Le 2 janvier 1812, le banquier Benjamin Delessert accueille Napoléon 1er dans sa fabrique de Passy où il produit du sucre de betterave.
L'empereur épingle sur le champ sa croix de la Légion d'honneur sur la poitrine de l'industriel. Celui-ci recevra plus tard le titre de baron d'Empire.

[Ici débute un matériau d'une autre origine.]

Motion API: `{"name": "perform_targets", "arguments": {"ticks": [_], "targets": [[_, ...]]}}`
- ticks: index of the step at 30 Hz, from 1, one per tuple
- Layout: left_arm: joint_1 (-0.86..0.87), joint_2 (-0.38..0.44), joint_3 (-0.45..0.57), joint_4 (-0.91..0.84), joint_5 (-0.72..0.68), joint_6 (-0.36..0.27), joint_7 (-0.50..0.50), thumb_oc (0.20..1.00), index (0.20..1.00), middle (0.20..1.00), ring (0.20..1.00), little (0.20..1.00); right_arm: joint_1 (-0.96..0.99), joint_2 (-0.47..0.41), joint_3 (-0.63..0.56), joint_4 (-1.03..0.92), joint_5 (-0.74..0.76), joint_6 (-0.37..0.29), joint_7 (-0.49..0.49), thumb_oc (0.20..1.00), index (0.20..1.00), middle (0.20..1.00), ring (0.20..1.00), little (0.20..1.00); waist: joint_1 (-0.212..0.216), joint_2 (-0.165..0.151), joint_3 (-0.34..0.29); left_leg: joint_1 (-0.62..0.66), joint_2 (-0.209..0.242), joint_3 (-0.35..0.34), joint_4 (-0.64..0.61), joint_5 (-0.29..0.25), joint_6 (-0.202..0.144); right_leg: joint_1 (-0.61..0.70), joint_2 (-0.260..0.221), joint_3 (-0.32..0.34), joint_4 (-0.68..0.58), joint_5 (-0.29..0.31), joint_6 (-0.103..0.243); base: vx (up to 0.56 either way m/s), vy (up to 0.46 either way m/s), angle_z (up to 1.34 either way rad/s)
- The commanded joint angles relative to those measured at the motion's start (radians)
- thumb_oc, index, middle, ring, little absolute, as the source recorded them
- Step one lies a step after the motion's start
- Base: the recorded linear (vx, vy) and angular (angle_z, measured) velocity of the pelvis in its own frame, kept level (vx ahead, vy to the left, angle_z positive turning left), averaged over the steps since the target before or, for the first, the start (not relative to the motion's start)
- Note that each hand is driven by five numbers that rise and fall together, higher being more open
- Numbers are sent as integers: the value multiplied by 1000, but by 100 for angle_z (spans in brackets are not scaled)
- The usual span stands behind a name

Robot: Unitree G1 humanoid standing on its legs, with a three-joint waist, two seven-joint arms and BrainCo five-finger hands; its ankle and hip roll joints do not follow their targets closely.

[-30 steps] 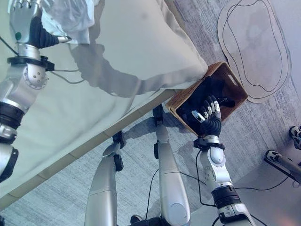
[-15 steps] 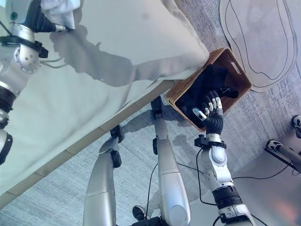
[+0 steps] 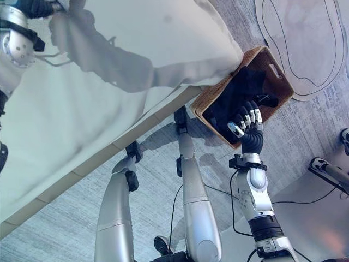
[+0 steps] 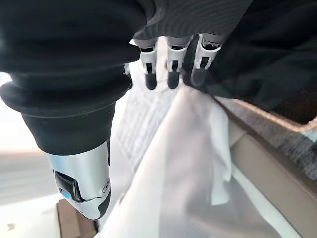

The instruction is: Pick up clothes into the bucket

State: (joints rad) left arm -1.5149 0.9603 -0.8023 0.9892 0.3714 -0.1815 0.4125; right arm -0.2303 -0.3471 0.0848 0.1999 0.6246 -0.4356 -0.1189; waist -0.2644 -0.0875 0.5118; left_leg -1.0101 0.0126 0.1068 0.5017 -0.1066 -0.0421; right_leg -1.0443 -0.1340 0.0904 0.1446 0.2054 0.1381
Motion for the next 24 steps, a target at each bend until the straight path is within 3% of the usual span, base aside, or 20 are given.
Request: {"name": "perform_targets", "arguments": {"ticks": [1,13,14,16,17,24], "targets": [[61,10,15,57,25,4,-54,200,200,200,200,200,62,-51,-45,-62,31,-46,2,1000,1000,1000,1000,1000,-39,54,-51,4,5,-19,-84,31,26,27,-22,-50,82,-70,49,4,-16,-12],[129,1,58,0,36,-6,-63,200,200,200,200,200,59,-51,-51,-40,27,-41,6,1000,1000,1000,1000,1000,-31,64,-76,39,7,-26,-92,31,20,61,-20,-62,89,-82,41,-3,-4,1],[170,-4,90,-63,38,-10,-63,200,200,200,200,200,57,-50,-55,-36,21,-39,2,1000,1000,1000,1000,1000,-32,59,-74,47,-1,-18,-100,66,24,71,-29,-69,85,-56,34,-56,-29,2],[202,-8,113,-92,35,-16,-66,200,200,200,200,200,56,-52,-52,-30,18,-36,3,1000,1000,1000,1000,1000,-24,67,-83,79,3,-29,-109,37,17,99,-22,-69,88,-85,39,0,0,0],[261,-19,163,-145,23,-26,-68,200,200,200,200,200,53,-51,-57,-20,11,-34,-1,1000,1000,1000,1000,1000,-21,61,-83,95,-5,-21,-119,70,21,115,-31,-76,83,-59,32,0,0,0],[478,-65,324,-351,4,-56,-89,200,200,200,200,200,58,-58,-83,2,-17,-17,-19,1000,1000,1000,1000,1000,10,65,-98,242,-14,-33,-180,74,13,265,-43,-91,47,-65,30,-12,-10,3]]}}
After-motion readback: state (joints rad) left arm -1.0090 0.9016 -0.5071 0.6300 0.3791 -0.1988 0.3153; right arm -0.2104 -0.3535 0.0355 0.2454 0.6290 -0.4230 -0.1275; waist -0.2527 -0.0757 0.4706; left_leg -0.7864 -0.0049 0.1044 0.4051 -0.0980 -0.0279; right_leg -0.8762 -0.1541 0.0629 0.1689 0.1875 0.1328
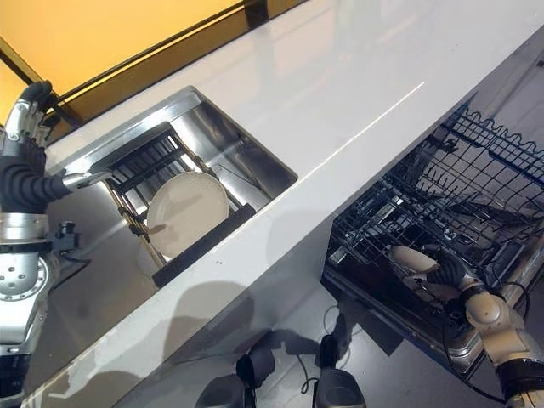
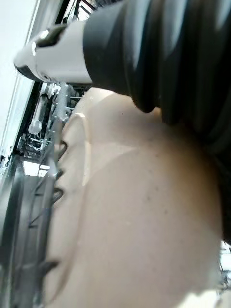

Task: Pick up plates and place into dishwasher.

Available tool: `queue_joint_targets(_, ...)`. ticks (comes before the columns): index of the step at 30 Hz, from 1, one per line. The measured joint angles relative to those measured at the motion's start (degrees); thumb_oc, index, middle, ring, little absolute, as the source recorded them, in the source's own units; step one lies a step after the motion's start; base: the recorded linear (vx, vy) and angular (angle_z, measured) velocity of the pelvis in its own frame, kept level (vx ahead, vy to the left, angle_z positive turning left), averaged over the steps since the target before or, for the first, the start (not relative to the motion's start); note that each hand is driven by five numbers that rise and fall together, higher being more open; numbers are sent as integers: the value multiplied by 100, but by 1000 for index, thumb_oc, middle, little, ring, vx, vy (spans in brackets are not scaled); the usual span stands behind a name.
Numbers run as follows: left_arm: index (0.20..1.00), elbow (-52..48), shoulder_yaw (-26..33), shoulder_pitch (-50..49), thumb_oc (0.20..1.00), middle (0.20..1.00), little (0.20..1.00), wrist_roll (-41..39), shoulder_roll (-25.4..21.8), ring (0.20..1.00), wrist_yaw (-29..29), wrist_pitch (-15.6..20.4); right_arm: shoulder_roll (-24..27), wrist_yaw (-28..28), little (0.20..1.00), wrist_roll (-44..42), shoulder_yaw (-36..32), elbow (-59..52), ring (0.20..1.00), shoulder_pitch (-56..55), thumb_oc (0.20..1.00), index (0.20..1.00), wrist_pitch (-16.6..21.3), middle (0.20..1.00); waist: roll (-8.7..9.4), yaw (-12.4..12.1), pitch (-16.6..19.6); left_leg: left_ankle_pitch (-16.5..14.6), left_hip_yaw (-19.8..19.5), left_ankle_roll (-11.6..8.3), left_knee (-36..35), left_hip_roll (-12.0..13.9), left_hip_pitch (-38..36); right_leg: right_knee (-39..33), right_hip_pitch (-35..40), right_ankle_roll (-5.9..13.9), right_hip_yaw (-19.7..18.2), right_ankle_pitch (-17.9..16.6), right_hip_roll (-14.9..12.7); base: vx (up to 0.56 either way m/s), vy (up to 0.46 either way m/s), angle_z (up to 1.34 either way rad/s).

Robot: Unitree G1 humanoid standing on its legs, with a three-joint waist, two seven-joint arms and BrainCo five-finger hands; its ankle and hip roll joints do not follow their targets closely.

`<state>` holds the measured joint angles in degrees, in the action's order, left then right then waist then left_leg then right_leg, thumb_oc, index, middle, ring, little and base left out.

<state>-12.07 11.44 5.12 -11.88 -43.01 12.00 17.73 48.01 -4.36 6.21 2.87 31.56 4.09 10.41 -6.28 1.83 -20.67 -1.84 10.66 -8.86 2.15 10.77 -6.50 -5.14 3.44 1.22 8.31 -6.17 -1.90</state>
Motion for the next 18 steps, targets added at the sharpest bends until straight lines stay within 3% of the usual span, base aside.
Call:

C'est que son procédé a un intérêt stratégique. Il offre à la France la possibilité de remplacer le sucre de canne qui n'arrive plus dans les ports à cause de la guerre contre l'Angleterre et du Blocus continental.
Betterave et canne à sucre
La betterave, originaire du Moyen-Orient, est cultivée depuis 2500 ans. De ses racines, on a longtemps extrait un miel végétal comme le sirop de caroube et ses feuilles servaient à l'alimentation du bétail.
Dès 1575, le grand agronome Olivier de Serres remarque sa forte teneur en sucre (jusqu'à 7%).
En 1747, un chimiste prussien, Andreas Sigismund Marggraf, réussit à en tirer du sucre cristallisé, à raison d'une once un quart de sucre pour une livre et demie de betterave.
En 1786, à l'instigation du roi Frédéric II, un pharmacien d'origine huguenote, Charles-François Achard, construit la première sucrerie à betterave à Kürnen-sur-Oder, en Silésie. Elle traite 70 kilos de betterave par jour selon le procédé de Marggraf. Mais l'entreprise tourne court.
Quand Napoléon éprouve la nécessité de remplacer le sucre des Antilles, les scientifiques français lui déconseillent le sucre de betterave. Le célèbre Parmentier recommande le sucre de raisin.
Mais l'empereur n'en offre pas moins cent mille arpents de terre à qui voudra cultiver la betterave et il s'engage à subventionner les recherches des industriels à hauteur d'un million de francs.
Son obstination est récompensée par Benjamin Delessert qui travaille depuis dix ans déjà sur le procédé de Marggraf avec un pharmacien de l'Académie des Sciences, Nicolas Deyeux.
À la suite de ce succès, Napoléon délivre 500 licences pour la fabrication du sucre de betterave. Ses encouragements ne sauveront pas l'Empire de la déconfiture mais auront des conséquences industrielles majeures.
Soutenue par une intense recherche agronomique, la betterave ne tardera pas à concurrencer avec succès la canne à sucre.
En moins d'un siècle, le prix courant du sucre sera divisé par... 200 (de 15 francs à 7 centimes le kilo).
Bibliographie
On peut lire sur les aspects économiques de la Révolution et de l'Empire l'excellent essai de René Sédillot : Le coût de la Révolution française (Perrin, 1987). Sa lecture est aisée et il est truffé de renseignements en rapport avec notre époque.